ACTION ITEM: Check each line below for the word "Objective", and copy those that have it.

Extracted data entries:

>>>

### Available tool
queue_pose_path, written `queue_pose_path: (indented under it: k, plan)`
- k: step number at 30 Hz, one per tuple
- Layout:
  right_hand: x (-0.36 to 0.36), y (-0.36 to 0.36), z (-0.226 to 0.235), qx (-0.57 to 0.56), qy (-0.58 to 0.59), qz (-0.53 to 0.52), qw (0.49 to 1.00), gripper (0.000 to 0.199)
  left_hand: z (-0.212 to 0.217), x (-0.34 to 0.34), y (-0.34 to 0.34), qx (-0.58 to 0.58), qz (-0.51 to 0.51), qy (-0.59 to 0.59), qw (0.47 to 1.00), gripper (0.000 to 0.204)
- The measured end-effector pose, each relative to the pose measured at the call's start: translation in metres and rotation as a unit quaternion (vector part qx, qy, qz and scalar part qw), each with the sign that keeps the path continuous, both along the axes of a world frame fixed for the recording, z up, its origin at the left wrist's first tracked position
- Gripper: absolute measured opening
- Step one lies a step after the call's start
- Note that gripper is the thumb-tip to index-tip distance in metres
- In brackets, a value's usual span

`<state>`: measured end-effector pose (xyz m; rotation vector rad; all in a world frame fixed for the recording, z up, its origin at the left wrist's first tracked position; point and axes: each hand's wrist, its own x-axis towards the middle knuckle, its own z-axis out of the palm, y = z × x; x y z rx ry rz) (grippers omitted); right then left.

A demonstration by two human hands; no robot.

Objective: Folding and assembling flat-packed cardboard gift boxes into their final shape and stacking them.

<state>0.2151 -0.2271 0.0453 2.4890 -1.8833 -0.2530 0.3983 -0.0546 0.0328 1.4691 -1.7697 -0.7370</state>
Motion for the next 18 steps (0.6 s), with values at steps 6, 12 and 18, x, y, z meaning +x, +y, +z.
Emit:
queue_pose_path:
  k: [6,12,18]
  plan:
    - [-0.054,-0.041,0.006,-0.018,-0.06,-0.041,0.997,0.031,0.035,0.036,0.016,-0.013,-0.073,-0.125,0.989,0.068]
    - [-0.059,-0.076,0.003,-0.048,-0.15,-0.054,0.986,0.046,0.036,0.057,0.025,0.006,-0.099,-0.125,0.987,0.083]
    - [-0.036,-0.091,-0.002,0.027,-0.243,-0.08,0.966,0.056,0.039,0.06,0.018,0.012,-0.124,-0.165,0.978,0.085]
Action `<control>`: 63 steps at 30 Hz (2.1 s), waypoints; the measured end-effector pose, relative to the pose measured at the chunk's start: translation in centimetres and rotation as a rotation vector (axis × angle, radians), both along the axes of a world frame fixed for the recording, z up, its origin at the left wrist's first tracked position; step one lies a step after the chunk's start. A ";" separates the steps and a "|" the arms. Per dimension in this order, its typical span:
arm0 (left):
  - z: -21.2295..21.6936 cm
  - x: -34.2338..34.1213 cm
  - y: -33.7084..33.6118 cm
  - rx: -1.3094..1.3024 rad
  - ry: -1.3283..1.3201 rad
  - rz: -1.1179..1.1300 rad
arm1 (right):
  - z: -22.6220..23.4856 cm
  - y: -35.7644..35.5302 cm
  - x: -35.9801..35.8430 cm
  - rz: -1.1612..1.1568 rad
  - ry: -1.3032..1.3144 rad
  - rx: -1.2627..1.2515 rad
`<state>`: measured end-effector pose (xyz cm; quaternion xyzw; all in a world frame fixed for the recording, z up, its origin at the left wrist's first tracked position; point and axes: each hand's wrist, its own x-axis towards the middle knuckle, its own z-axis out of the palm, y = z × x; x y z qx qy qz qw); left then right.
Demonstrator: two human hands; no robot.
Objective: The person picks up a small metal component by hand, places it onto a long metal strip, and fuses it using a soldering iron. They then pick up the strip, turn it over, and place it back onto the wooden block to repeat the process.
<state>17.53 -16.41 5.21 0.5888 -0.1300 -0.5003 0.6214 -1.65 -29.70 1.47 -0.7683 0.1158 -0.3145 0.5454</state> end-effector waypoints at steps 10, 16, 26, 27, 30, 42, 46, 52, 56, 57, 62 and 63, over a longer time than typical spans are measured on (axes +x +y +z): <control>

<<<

RESPONSE TO THE TASK:
Objective: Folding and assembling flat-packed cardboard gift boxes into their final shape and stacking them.
Objective: The person picks up a small metal component by hand, places it onto a long metal strip, and fuses it using a soldering iron. They then pick up the strip, turn it over, and place it back onto the wooden block to repeat the process.

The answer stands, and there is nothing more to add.